The lines needed are those from the start of the records through the line holding "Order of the", each copied exactly.

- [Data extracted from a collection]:
..........

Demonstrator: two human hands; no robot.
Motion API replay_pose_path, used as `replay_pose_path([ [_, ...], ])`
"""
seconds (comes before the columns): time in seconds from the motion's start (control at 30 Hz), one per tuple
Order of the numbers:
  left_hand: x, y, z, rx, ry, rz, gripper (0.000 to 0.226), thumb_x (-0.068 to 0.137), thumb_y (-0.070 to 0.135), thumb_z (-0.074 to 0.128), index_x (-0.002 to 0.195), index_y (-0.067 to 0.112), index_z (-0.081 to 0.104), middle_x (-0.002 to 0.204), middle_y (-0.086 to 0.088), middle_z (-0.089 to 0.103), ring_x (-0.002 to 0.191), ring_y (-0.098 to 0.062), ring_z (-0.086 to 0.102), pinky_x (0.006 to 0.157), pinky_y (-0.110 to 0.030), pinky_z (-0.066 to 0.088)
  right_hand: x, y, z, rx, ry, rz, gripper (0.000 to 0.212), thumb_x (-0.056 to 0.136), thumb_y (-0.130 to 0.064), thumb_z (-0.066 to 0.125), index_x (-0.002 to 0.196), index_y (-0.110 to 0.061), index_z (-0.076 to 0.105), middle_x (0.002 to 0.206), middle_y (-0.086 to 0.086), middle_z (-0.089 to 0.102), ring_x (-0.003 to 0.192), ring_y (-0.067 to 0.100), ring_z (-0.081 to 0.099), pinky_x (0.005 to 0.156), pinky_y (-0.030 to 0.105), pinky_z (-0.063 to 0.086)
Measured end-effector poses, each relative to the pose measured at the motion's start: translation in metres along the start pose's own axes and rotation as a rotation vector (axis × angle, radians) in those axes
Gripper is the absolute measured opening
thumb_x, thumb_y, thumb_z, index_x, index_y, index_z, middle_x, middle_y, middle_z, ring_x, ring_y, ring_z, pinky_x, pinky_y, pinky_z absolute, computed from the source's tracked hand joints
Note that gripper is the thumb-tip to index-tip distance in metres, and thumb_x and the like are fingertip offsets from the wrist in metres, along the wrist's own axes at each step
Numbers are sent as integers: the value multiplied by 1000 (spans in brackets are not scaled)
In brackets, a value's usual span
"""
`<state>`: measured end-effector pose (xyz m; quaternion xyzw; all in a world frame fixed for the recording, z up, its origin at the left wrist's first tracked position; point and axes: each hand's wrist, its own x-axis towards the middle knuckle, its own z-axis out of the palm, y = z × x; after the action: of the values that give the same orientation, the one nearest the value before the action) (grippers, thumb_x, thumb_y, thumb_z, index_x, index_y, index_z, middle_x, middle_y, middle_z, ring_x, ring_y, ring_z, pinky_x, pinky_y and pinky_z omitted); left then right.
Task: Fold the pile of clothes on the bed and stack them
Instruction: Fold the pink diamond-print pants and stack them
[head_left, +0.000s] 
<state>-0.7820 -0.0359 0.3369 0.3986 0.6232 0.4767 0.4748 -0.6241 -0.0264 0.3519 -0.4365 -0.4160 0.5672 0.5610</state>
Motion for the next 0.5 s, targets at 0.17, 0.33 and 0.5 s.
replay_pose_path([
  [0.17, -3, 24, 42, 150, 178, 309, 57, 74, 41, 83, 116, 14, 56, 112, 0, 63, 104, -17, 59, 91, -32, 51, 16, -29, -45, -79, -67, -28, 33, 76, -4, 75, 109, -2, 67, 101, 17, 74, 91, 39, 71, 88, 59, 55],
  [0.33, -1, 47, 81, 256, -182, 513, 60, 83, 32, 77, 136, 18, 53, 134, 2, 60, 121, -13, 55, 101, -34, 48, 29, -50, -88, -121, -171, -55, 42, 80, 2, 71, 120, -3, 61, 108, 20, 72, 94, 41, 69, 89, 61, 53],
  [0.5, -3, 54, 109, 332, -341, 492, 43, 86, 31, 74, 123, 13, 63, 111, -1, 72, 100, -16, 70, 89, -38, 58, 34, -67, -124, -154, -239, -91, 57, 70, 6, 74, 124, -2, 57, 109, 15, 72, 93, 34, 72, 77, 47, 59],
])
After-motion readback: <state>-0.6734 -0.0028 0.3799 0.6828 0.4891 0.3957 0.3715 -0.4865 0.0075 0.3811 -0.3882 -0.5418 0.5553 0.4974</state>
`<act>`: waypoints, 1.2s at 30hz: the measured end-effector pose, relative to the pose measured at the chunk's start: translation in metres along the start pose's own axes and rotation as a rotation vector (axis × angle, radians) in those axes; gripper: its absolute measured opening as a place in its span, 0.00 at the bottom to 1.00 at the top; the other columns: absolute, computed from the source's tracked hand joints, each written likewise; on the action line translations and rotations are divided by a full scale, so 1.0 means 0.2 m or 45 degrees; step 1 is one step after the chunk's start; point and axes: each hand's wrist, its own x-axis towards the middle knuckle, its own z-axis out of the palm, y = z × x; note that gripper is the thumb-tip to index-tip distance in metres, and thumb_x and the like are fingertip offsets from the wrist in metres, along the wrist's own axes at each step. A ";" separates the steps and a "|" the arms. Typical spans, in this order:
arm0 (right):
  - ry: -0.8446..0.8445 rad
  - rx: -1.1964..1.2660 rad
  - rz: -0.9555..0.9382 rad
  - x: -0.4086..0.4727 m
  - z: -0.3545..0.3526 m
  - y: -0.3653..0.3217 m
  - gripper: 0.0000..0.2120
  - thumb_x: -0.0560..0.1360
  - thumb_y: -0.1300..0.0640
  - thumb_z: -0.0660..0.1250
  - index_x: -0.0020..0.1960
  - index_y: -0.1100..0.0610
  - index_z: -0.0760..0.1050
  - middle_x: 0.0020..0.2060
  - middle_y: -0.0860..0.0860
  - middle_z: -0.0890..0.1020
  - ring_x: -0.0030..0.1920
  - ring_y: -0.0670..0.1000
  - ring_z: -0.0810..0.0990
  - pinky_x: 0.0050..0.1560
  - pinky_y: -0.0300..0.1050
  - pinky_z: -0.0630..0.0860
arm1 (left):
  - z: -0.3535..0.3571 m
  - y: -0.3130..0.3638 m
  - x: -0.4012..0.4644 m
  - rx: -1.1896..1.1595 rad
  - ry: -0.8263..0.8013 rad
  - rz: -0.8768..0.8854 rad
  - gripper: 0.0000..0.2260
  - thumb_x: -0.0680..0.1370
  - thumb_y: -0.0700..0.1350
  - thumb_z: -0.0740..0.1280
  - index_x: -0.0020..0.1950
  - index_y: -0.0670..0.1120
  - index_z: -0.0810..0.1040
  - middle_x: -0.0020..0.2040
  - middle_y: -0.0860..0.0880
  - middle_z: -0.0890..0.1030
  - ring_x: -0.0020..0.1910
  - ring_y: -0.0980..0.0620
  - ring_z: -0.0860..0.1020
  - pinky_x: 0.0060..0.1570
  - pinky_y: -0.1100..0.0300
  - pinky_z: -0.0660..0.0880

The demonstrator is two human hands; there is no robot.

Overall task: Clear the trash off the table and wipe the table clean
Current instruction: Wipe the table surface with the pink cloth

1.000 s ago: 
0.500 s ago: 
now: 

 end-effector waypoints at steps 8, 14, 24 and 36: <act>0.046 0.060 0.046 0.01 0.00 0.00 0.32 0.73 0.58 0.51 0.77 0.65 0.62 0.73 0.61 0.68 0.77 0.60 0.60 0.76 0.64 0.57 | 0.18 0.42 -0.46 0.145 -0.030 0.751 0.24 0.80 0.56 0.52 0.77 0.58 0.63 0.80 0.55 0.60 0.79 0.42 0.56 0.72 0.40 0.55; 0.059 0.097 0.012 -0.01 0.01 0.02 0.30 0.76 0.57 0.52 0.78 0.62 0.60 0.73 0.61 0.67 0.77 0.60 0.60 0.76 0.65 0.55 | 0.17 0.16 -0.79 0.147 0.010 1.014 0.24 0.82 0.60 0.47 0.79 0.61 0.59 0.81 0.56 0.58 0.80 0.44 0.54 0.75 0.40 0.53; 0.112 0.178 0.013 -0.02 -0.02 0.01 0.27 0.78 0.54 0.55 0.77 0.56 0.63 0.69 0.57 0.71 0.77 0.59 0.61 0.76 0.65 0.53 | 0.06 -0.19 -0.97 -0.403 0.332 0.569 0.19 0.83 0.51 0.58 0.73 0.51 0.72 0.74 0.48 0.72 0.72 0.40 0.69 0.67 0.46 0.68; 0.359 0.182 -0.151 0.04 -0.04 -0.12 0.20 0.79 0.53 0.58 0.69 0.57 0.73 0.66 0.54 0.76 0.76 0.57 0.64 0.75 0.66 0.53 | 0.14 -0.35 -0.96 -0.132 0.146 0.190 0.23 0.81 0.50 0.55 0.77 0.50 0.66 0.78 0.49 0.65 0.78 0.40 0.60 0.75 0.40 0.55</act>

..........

- [Solution to the exercise]:
Demonstrator: two human hands; no robot.
Motion API replay_pose_path, used as `replay_pose_path([ [_, ...], ])`
"""
seconds (comes before the columns): time in seconds from the motion's start (control at 30 Hz), one per tuple
Order of the numbers:

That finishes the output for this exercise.